I could post this stuff on a blog somewhere where it would sit unread like most other blogs, but as this is related to an official proposal to add two Darwin core terms (Individual and individualRemarks), I thought this was the place where official discussion was supposed to take place. I realize that many on the list may not be interested in reading long emails (two line jokes are easier and more fun) or may not have time to read and ponder them, but I really don't have any other alternative. It would be better to hash this out at a meeting (which I had hoped would happen at the TDWG meeting, but it didn't), but I have no money and no organizational support for international travel. So this is it for me - email or nothing. I actually DON'T have a lot of time to spend on this. I'm about a month behind on where I need to be on editing my spring lab manual and have made no progress on either my website development or the development of the live plant imaging interest group I'm supposed to be helping organize, largely because of the time that I've spent trying to explain what the proposal means and why I think it is important. But I've already invested 20 months in trying to develop the idea of how Individuals would fit into the DwC world and I'm not willing to drop it now without a vote. I thought we were almost at that point, but the questions keep coming back like a really bad dream that won't go away. I would like it if the TAG would read the last three emails I sent (and tried to make as clear and concise in addressing the issues that have been raised) and then vote on the proposal. If in the TAG's great wisdom they think there is no need for the Individual class, my feelings won't be hurt. But I really can't keep spending time on this.
Steve
P.S. I'm hoping Bob will comment on the domain comments below. I'm not sure why it would be necessary to define domains to have a working RDF model. What seems more important to me is to have the necessary terms to connect the classes in the model (i.e. "occursInEvent" and its inverse "hasOccurrence", etc.). People would hopefully apply predicates (i.e. terms) to reasonable subjects. Could not domains be added later when people "settle" on how to use the property terms based on what does and doesn't work?
Kevin Richards wrote:
I have several comments / questions on all this:
The "Individual" debate seems to me like we are discussing very similar things, just trying to clarify the subtleties of the class/term. Tell me if I am wrong but it seems like Steve's idea for the Individual more closely resembles a many-to-many joining table in a database (ie doesn't serve much use other than connecting two tables/classes together - and doesn't normally relate to a "real world" type of object). Whereas it seems Rich's idea is to relate it more to "real-world" objects, such as samples, re-samples, etc, to allow tracking and connectability of the observed/collected/processed individuals. I think in a "model" we need to try to define the real world object types and relationships, then we apply that model to an instantiation of that model which will tend to contain more structure, such as joining table type classes.

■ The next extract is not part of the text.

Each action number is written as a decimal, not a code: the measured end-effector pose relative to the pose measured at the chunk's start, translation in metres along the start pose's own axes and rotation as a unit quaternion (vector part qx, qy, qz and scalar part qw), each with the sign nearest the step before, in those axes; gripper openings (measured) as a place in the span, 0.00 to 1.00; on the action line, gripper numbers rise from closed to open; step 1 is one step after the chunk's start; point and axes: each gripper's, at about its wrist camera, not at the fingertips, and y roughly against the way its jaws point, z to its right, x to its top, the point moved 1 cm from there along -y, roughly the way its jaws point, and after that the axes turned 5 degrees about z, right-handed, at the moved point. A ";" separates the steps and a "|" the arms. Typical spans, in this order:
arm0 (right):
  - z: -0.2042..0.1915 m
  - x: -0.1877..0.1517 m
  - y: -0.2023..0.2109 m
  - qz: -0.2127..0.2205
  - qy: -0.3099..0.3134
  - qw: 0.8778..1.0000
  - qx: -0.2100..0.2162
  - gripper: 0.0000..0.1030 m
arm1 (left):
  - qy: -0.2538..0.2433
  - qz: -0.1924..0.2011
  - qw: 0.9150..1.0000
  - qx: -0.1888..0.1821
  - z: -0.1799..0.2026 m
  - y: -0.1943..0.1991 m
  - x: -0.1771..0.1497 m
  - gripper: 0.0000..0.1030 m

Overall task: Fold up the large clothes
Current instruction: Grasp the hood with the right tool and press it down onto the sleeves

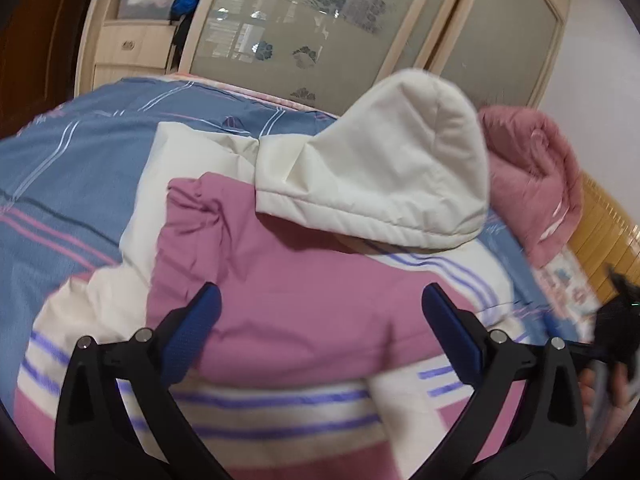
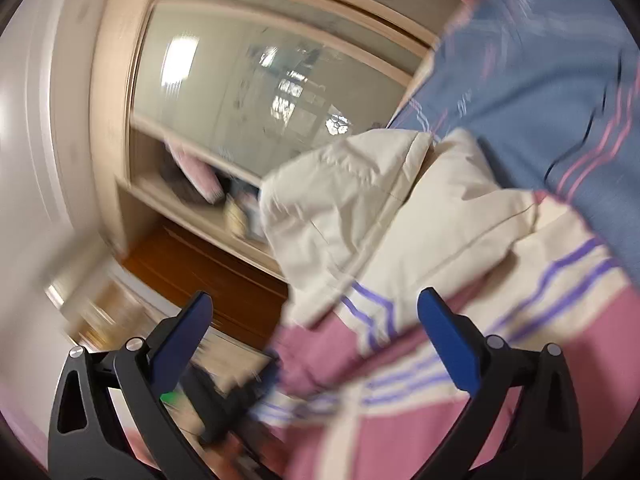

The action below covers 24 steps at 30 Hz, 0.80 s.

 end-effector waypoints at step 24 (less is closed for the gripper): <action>0.019 0.049 -0.153 0.028 -0.115 0.986 -0.122 0.86 | 0.093 0.053 0.994 -0.023 -0.027 0.086 0.033 0.98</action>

Another comment is on how RDF works (RDF domains in particular, and the benefit of defining the domain, or having no domain). It thought we removed the rdf domain restrictions off the DwC classes to allow more flexible use of the DwC terms. So this is obviously an important requirement. So my question really is, would it be possible to do both? I.e. is it possible to have terms that can be defined as having a certain domain, then equivalent terms that are not part of the domain - I know this would complicate things immensely, but I do wonder if other communities using RDF have encountered similar problems and have found a way to do this?? We could perhaps have SimpleDwC that defines a bunch of terms that have no domain, that have "rdf links" to terms defined in a FullDwC that defines all classes and the properties of each class - this seems flexible to me and I thought this was one of the benefits of RDF - i.e. the links/mappings etc??? Another way to look at this could be to develop DwC as a UML model - no RDF defined, then have several implementations of the DwC model for specific use cases (this would make Roger happy :-)) - but I'm not sure how this will work with respect to the full advantages of using RDF - eg reasoning - i.e. we probably need to define the full model in RDF to make full use of RDF features.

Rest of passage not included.